The first song I’ve chosen to highlight, somewhat disingenuously, is their debut single; 1985’s “The Audrey Hepburn Complex”. Darker in sound than much of what was to come, “Audrey Hepburn” marks an incredibly unpolished effort that nevertheless stands out as a vital reminder of how much of a transitionary group P5 was. In its chunky ’80s synthesizers and original vocalist Mamiko Sasaki’s decidedly dated singing style (barely removed from the kayokyoku sounds of 1970s Japan – the very “unfashionable” kind of style that P5’s Western influences were in open defiance to), one can hear the past clinging on, but the title and video’s ode to a Hollywood sex symbol betray a decidedly forward-thinking approach to the Occidental nostalgia that would come to define both the band and the scene they birthed. The group is justly most famous for its work with the sultry Maki Nomiya as frontwoman, but she was in fact their third lead vocalist – I’ll spare you any of second vocalist Takao Tajima’s contributions as lead singer, as male lead vocals never fit in well with P5’s sound. The albums he contributed to were commercially and critically unsuccessful, with good reason.

Next we come to “Sweet Soul Revue”, one of the band’s earliest hits and one which perfectly embodies the throwback pop sound that Pizzicato Five specialized in (whenever not indulging in bizarre genre experiments – more on those in week two). Maki Nomiya’s joyful vocals provide the icing on a brilliant slice of pop-music cake, the whole song shining like a summer’s day without a care in the world. Cynics quick to criticize Shibuya-kei artists for not adhering to Western indie dogma about credibility and “selling out” would doubtlessly be disgusted with the fact that P5 gladly licensed this love letter to life to be used in a popular television commercial in their native Japan, but applying the language and ethos of punk rock to Shibuya-kei would be a losing proposition. Although some artists would release deliberately challenging and uncommercial music while still falling somewhere under the umbrella of Shibuya-kei (Cornelius’s Point comes to mind), selling out was never a concern for the scene – if a company wanted a song as perfect as “Sweet Soul Revue”, they could have it.

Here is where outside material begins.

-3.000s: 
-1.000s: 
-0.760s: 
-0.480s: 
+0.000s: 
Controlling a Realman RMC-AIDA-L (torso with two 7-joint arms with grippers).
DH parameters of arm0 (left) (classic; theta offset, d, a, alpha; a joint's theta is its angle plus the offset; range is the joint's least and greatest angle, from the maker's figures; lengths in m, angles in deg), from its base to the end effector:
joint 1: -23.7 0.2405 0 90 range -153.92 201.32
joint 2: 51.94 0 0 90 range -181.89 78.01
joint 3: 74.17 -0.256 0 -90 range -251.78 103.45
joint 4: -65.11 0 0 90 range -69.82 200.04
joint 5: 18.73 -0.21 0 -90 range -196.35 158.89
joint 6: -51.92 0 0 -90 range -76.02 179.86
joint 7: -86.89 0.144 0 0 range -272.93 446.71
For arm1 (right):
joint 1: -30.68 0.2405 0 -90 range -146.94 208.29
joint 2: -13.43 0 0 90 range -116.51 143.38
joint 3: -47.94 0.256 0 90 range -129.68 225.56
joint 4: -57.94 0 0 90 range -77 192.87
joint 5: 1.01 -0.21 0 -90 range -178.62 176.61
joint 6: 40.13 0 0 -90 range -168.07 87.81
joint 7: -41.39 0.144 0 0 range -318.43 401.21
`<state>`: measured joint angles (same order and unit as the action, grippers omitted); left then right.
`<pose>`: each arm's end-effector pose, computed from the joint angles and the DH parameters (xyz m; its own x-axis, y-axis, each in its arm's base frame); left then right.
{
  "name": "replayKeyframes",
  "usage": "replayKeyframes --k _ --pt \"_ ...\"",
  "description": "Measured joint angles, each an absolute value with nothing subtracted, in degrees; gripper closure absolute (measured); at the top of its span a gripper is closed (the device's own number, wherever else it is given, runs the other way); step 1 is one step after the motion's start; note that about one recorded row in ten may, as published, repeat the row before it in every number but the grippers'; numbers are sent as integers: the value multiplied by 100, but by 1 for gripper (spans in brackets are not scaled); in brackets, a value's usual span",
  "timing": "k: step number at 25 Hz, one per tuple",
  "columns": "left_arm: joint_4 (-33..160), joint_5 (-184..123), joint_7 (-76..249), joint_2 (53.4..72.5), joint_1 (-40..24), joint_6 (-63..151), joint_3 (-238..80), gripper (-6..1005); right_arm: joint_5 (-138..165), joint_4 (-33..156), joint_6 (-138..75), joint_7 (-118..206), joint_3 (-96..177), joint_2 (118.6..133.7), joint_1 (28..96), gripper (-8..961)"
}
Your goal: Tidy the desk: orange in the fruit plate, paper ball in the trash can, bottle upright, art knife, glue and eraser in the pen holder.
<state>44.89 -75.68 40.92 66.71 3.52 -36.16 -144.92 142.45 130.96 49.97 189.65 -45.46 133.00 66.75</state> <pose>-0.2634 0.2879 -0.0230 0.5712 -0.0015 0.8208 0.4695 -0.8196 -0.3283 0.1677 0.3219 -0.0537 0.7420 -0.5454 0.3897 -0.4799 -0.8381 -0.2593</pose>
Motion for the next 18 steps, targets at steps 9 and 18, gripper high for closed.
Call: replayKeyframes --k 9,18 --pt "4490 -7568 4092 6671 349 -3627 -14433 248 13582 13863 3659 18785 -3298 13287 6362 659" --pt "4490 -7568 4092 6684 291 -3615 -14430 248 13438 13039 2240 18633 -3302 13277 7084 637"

Pizzicato Five didn’t spend a lot of its Maki Nomiya years as a full band, being reduced to a two-piece group just one year after the song’s release. As a result, in addition to being a wonderful song in its own right, “Sweet Soul Revue” serves as a time capsule of the brief period with their most beloved vocalist when it was more than just a two-person show. While some of their best work was done after guitarist Takanami left the group, this period – particularly the spectacular This Year’s Girl album – remains my own personal favourite era of P5’s diverse catalogue.